Extracted records
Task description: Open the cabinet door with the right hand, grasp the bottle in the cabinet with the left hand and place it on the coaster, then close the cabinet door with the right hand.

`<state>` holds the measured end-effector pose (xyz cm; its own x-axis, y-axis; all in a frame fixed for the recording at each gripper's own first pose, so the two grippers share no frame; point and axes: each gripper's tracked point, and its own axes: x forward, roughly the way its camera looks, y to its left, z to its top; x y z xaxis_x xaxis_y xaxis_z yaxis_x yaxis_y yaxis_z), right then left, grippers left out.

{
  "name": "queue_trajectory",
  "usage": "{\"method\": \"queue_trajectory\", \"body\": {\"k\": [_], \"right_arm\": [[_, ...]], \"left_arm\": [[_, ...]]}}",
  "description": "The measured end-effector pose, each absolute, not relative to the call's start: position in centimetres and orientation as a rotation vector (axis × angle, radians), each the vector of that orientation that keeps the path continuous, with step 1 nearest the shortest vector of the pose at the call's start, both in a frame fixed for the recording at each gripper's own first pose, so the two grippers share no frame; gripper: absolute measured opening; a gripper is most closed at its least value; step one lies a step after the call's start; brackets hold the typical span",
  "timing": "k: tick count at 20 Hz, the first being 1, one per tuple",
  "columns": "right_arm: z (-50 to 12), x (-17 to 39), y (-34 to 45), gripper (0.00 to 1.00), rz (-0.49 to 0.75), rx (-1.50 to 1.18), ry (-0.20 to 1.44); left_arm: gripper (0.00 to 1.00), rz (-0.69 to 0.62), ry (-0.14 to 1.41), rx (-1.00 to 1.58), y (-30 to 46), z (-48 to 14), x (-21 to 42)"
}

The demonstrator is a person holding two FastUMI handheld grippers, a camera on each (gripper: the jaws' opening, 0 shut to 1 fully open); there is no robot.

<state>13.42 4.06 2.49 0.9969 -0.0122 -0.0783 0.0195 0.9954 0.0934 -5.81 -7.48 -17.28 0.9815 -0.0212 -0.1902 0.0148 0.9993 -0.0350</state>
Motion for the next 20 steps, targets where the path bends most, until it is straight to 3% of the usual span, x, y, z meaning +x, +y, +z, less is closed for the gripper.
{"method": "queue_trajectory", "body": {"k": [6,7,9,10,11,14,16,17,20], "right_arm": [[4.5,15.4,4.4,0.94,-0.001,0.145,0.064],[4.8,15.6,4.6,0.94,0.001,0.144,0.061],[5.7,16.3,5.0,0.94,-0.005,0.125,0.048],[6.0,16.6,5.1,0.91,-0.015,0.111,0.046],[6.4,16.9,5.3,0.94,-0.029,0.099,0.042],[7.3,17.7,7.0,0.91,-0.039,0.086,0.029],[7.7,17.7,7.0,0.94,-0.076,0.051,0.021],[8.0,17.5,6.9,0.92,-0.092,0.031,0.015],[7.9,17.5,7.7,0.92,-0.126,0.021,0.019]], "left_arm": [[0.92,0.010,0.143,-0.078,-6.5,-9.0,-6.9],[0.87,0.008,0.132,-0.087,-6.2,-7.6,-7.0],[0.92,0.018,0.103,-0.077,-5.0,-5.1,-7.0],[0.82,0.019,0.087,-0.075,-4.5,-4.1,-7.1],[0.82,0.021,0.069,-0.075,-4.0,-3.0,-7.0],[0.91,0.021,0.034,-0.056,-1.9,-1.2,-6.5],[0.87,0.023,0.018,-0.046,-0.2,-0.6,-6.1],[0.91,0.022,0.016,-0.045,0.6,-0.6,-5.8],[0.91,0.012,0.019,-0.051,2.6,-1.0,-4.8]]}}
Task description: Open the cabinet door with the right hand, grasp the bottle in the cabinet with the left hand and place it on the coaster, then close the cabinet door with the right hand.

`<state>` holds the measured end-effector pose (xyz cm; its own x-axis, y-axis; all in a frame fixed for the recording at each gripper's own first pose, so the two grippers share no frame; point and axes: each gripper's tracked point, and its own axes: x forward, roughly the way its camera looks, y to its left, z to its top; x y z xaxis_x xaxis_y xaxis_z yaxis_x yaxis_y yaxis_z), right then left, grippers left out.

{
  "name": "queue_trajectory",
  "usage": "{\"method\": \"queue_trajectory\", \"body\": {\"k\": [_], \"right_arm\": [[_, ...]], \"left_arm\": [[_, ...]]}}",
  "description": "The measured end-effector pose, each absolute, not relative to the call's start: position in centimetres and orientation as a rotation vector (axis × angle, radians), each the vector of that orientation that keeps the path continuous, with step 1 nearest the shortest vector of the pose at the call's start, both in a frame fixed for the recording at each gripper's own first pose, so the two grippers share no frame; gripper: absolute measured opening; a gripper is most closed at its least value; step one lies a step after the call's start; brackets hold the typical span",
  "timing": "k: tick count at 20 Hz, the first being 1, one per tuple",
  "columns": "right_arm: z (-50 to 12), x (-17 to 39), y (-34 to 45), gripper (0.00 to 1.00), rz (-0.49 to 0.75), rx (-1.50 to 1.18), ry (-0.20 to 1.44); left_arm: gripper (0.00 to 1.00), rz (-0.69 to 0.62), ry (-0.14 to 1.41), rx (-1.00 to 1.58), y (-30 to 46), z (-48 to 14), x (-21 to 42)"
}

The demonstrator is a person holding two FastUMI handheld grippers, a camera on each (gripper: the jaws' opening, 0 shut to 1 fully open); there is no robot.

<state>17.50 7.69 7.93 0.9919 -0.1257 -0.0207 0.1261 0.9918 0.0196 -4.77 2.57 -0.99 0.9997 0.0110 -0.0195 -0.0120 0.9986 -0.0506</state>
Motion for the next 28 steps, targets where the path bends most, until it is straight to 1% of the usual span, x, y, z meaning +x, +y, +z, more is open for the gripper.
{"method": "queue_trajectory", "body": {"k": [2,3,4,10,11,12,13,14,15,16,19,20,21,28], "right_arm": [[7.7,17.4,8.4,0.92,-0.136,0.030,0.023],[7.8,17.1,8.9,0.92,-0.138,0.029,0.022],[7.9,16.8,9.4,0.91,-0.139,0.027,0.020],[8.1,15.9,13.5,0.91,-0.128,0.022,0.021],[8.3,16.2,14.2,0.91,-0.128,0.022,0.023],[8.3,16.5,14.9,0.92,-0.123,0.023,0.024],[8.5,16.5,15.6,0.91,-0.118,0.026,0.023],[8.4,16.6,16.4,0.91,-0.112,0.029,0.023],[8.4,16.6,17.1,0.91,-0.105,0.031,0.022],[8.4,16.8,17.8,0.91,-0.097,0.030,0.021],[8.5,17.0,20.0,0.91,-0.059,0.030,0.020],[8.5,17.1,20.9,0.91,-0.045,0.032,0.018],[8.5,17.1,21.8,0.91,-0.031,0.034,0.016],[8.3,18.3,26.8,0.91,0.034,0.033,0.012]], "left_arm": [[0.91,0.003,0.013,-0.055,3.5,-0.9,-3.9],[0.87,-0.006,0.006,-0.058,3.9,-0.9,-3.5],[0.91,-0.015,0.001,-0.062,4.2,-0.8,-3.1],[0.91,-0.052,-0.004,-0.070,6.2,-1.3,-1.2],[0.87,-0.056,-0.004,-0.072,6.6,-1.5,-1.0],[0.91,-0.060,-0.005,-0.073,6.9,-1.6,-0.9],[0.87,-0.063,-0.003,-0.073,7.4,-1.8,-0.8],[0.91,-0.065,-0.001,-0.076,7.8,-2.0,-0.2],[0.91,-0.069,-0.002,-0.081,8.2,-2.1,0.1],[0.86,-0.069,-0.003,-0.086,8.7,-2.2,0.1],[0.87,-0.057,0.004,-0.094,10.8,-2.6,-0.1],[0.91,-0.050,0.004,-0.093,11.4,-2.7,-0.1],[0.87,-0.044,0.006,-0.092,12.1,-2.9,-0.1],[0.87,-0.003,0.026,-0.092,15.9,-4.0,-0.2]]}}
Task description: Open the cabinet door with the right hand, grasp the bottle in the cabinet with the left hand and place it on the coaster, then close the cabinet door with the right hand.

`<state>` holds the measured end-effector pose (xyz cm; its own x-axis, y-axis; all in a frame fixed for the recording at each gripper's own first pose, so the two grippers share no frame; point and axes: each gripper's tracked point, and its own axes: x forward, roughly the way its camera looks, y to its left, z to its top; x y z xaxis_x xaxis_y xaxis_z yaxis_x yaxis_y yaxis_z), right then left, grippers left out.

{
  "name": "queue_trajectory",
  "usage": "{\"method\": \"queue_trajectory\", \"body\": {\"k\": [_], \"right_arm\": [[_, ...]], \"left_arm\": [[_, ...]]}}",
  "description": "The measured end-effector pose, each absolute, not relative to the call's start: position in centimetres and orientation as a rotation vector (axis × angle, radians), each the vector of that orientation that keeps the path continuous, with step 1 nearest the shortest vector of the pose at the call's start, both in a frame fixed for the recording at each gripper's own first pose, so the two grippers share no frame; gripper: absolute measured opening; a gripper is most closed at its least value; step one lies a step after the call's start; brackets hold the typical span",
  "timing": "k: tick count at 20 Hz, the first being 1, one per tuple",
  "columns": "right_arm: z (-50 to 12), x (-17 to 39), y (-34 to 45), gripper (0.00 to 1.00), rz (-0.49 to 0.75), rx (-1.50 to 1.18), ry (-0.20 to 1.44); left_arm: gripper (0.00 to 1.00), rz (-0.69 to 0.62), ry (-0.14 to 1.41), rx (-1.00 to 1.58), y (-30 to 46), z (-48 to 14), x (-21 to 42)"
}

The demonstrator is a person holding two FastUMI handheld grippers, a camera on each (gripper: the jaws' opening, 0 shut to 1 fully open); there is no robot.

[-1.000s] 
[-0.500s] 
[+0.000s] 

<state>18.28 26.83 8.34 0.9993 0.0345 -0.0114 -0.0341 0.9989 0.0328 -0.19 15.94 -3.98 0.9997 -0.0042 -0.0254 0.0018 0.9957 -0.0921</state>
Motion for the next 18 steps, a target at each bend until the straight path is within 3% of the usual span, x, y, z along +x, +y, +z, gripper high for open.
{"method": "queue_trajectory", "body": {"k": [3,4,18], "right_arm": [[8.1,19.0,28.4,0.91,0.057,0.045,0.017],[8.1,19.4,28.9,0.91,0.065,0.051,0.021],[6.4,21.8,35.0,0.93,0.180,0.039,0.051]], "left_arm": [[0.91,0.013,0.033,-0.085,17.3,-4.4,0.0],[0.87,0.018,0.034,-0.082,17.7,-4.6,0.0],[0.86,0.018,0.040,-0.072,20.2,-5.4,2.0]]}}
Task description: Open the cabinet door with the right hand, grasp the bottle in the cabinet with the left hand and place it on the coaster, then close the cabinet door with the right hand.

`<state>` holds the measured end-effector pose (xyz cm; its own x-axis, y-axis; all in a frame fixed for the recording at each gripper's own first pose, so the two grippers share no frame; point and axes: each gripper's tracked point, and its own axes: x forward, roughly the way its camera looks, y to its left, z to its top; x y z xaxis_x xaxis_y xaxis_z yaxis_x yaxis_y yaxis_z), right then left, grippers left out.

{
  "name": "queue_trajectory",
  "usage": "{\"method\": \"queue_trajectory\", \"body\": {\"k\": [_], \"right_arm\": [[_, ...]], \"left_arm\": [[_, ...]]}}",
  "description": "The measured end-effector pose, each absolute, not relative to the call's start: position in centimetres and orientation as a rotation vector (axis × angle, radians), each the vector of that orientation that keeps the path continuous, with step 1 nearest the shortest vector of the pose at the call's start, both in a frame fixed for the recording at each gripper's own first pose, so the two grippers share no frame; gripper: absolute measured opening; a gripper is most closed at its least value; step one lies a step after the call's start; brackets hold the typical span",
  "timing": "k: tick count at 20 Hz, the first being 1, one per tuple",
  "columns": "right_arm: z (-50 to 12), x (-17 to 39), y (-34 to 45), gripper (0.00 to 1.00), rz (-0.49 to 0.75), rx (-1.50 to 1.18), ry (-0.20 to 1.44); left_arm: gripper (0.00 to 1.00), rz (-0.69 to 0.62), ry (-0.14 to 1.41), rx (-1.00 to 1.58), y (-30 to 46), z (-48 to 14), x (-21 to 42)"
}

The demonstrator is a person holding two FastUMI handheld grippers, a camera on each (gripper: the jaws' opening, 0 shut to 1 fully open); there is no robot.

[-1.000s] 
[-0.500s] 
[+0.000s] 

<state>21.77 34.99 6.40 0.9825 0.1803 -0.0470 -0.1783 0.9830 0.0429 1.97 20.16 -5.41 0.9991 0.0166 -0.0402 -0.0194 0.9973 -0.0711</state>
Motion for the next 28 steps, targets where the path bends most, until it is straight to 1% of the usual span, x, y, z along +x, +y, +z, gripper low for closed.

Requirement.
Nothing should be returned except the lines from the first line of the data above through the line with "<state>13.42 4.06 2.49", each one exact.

Completed exercise.
Task description: Open the cabinet door with the right hand, grasp the bottle in the cabinet with the left hand and place it on the coaster, then close the cabinet door with the right hand.

`<state>` holds the measured end-effector pose (xyz cm; its own x-axis, y-axis; all in a frame fixed for the recording at each gripper's own first pose, so the two grippers share no frame; point and axes: each gripper's tracked point, and its own axes: x forward, roughly the way its camera looks, y to its left, z to its top; x y z xaxis_x xaxis_y xaxis_z yaxis_x yaxis_y yaxis_z), right then left, grippers left out.

{
  "name": "queue_trajectory",
  "usage": "{\"method\": \"queue_trajectory\", \"body\": {\"k\": [_], \"right_arm\": [[_, ...]], \"left_arm\": [[_, ...]]}}",
  "description": "The measured end-effector pose, each absolute, not relative to the call's start: position in centimetres and orientation as a rotation vector (axis × angle, radians), each the vector of that orientation that keeps the path continuous, with step 1 nearest the shortest vector of the pose at the call's start, both in a frame fixed for the recording at each gripper's own first pose, so the two grippers share no frame; gripper: absolute measured opening; a gripper is most closed at its least value; step one lies a step after the call's start; brackets hold the typical span",
  "timing": "k: tick count at 20 Hz, the first being 1, one per tuple",
  "columns": "right_arm: z (-50 to 12), x (-17 to 39), y (-34 to 45), gripper (0.00 to 1.00), rz (-0.49 to 0.75), rx (-1.50 to 1.18), ry (-0.20 to 1.44); left_arm: gripper (0.00 to 1.00), rz (-0.69 to 0.62), ry (-0.14 to 1.41), rx (-1.00 to 1.58), y (-30 to 46), z (-48 to 14), x (-21 to 42)"
}

The demonstrator is a person holding two FastUMI handheld grippers, a camera on each (gripper: the jaws' opening, 0 shut to 1 fully open); there is no robot.

<state>13.42 4.06 2.49 0.9969 -0.0122 -0.0783 0.0195 0.9954 0.0934 -5.81 -7.48 -17.28 0.9815 -0.0212 -0.1902 0.0148 0.9993 -0.0350</state>

What needed an answer now has one.